As far as the constructs used for 307, we showed you both the mirroring construct going out a really long time and shorter duration experiments for the human construct. You can't evaluate durability of expression of the human construct in the mirroring species studies giving the heterologous nature of the protein. So, the experiments that -- meaning foreign species, so the experiments that documented durable expression were done with the mirroring construct. We have no reason to expect in humans; the human construct will behave any differently.

And I think your last question was about nonhuman primates, but I think we've covered a lot of ground right here.
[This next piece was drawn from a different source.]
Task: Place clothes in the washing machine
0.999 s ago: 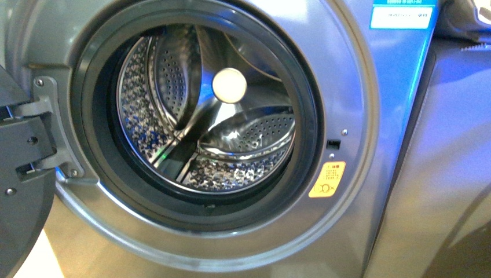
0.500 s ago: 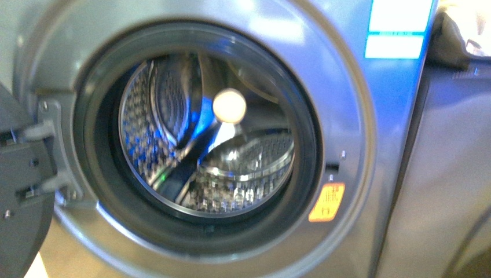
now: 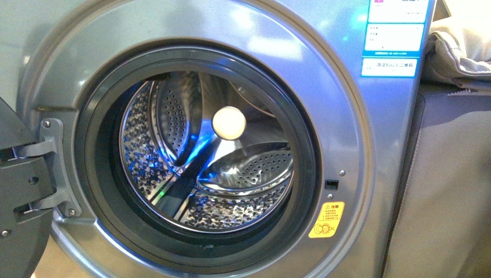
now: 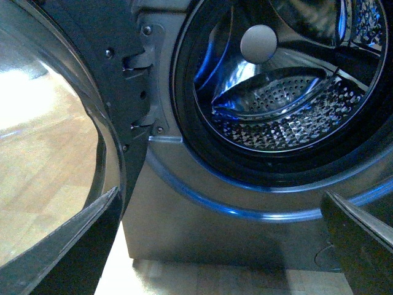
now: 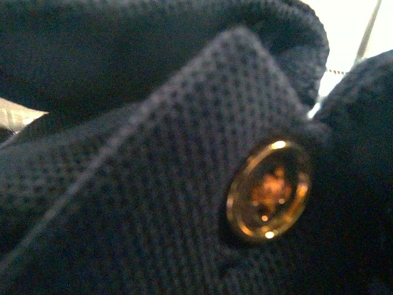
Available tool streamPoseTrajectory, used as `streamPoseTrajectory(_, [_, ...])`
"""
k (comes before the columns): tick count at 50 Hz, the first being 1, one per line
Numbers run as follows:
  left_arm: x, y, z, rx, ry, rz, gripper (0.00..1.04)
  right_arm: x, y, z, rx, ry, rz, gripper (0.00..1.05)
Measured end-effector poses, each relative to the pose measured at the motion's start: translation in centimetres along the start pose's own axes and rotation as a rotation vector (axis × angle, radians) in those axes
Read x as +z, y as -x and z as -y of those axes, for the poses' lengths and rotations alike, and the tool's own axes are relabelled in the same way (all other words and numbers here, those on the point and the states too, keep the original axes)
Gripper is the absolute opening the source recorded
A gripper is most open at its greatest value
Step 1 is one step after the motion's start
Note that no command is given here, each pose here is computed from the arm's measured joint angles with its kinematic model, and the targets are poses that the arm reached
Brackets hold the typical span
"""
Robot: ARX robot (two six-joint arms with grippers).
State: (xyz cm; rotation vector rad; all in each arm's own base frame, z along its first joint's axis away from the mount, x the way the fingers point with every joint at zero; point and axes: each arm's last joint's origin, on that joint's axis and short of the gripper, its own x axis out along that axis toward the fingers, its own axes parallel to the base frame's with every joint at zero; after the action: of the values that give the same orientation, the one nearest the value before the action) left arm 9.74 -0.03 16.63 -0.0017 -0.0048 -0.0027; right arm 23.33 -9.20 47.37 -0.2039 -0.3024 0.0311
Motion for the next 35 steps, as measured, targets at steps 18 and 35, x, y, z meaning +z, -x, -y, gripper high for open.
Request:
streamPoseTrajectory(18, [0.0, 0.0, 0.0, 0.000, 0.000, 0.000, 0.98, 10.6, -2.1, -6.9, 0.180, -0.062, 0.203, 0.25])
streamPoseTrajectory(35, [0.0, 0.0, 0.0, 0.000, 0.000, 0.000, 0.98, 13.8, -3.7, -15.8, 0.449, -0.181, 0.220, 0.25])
Traci McCarty -- Vice President of Investor Relations

Operator, next question.

Operator

Participants, please limit your questions to one. So, our next question comes from the line of Paul Mateis from Stifel; your line is now open.
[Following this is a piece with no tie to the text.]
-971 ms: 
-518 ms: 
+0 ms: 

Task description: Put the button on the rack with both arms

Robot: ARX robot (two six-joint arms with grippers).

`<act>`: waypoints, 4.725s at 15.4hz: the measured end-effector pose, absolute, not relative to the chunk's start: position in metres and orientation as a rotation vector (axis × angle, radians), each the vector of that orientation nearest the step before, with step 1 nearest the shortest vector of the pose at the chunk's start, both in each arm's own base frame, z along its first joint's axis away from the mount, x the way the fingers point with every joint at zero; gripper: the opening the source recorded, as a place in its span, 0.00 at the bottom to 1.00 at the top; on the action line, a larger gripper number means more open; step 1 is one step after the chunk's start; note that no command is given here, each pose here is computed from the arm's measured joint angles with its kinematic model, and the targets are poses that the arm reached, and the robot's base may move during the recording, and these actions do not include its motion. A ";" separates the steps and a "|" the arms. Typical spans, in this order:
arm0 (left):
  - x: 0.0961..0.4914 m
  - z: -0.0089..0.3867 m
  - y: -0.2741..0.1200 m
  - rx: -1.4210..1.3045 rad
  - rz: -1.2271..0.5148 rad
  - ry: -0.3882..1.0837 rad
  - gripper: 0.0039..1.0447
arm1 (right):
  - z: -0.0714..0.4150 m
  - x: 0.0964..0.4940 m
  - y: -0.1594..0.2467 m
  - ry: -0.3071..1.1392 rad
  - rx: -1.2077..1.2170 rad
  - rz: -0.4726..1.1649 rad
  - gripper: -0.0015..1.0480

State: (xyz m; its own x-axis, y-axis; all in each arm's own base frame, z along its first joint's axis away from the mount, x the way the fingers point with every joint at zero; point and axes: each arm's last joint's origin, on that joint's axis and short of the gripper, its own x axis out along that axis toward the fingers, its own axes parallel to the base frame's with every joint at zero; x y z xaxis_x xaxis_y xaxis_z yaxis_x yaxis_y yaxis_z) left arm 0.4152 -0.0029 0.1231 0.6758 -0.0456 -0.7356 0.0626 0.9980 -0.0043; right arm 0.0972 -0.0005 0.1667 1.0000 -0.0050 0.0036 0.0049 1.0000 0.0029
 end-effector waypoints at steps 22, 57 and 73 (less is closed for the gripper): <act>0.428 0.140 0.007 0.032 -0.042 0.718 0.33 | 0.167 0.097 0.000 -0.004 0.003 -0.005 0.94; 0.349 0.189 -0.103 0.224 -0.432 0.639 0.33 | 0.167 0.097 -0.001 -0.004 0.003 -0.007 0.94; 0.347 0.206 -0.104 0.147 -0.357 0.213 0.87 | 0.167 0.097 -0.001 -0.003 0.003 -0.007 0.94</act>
Nate Tower -- Stifel -- Analyst

Hi, thanks for taking the question, this is Nate on for Paul. I guess just one on Vosoritide. Beyond growth velocity, are there any other key elements of the data may be bone ratios or any other or any other medical complications or something like that that might be important from a regulatory perspective?

Henry Fuchs -- President, Worldwide Research & Development

Safety, and not because there's a particular safety hypothesis but just that when you ask about any other, and we are accumulating a fairly large safety database. We have an ongoing randomized pivotal trial that will be fairly definitive for evaluating safety and getting rid of any concerns about hypotensive episodes. Safety in the younger populations we'll have available for market authorization submission. So, in terms of the FDA initial decision, benefit, risk, benefit is good to be principally driven by consideration of the height velocity gain, risk, safety, overall with no particular signal generated so far.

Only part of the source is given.